Write out only the lines running from the one that contains "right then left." to the end of the material, both ends included.

═══

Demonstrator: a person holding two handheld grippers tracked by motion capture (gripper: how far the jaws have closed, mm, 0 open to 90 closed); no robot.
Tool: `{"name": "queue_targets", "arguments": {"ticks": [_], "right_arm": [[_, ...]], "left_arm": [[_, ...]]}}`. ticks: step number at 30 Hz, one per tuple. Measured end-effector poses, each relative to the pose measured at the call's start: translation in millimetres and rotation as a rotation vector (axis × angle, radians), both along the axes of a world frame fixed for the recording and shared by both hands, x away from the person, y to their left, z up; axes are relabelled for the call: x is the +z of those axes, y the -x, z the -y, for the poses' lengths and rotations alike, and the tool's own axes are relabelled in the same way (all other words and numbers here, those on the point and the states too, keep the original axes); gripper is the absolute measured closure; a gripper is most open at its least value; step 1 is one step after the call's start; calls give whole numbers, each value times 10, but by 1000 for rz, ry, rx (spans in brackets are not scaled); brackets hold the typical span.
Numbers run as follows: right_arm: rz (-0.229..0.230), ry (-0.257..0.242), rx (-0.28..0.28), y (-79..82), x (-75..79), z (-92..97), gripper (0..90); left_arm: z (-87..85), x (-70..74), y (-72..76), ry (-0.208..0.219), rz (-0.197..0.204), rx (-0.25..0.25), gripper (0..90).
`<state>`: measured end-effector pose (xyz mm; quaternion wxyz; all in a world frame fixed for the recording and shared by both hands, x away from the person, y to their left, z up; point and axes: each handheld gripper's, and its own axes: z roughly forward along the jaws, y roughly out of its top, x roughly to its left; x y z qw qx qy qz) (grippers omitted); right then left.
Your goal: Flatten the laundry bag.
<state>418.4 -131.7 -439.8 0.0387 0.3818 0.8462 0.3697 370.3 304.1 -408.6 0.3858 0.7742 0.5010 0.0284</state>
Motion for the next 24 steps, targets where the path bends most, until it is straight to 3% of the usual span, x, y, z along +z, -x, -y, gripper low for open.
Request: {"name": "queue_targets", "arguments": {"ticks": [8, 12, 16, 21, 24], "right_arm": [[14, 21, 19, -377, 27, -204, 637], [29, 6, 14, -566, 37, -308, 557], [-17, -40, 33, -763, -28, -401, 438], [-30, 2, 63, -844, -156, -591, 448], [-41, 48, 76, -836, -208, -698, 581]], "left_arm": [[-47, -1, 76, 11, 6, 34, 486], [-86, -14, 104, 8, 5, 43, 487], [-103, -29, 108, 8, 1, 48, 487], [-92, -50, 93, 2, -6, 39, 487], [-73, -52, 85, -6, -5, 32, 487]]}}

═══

## ANSWER TO THIS TASK
`<state>`: measured end-effector pose (xyz mm; quaternion wxyz; all in a world frame fixed for the recording and shared by both hands, x away from the person, y to their left, z up; point and axes: each handheld gripper's, and its own axes: z roughly forward along the jaws, y roughly out of its top, x roughly to its left; x y z qw qx qy qz) (grippers omitted); right then left.
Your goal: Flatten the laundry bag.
<state>418.4 -131.7 -439.8 0.0387 0.3818 0.8462 0.3697 370.3 304.1 -408.6 0.3858 0.7742 0.5010 0.0284</state>
Motion for the next 24 steps, targets where the path bends most, until it is straight to 3% of the usual span, x, y, z along +z, -x, -y, gripper low for open.
Request: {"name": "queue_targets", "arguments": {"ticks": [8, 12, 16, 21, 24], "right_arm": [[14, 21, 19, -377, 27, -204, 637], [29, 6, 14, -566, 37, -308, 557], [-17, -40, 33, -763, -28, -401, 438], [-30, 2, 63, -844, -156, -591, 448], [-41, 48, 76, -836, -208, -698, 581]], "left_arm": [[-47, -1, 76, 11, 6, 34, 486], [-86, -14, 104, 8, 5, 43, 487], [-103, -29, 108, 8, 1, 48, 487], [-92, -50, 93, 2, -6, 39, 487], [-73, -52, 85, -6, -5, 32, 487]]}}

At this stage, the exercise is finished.